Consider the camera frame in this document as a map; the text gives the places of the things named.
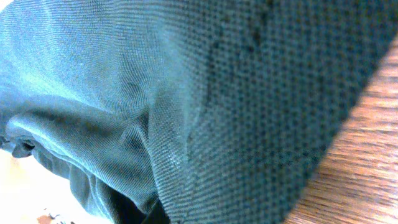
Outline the black polo shirt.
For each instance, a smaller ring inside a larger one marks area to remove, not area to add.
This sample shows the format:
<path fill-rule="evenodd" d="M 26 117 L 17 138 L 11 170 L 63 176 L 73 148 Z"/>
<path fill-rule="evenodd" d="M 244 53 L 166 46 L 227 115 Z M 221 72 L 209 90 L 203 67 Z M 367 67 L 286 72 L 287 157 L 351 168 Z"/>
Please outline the black polo shirt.
<path fill-rule="evenodd" d="M 114 223 L 280 223 L 397 34 L 394 0 L 1 12 L 1 147 Z"/>

REQUIRED WORK ▸
Only the lines from the line with "For each instance, a" to the final line of the entries are to be returned, each exactly as written, both ends included.

SOLUTION FOR THIS TASK ▸
For each instance, a smaller ring inside a larger one marks area to remove, not area to add.
This sample shows the format:
<path fill-rule="evenodd" d="M 26 117 L 17 138 L 11 170 L 63 176 L 73 148 Z"/>
<path fill-rule="evenodd" d="M 244 53 L 166 46 L 227 115 Z M 221 72 L 209 90 L 203 67 Z M 367 67 L 286 72 L 287 157 L 351 168 Z"/>
Please outline the black polo shirt.
<path fill-rule="evenodd" d="M 114 223 L 280 223 L 397 34 L 394 0 L 1 12 L 1 147 Z"/>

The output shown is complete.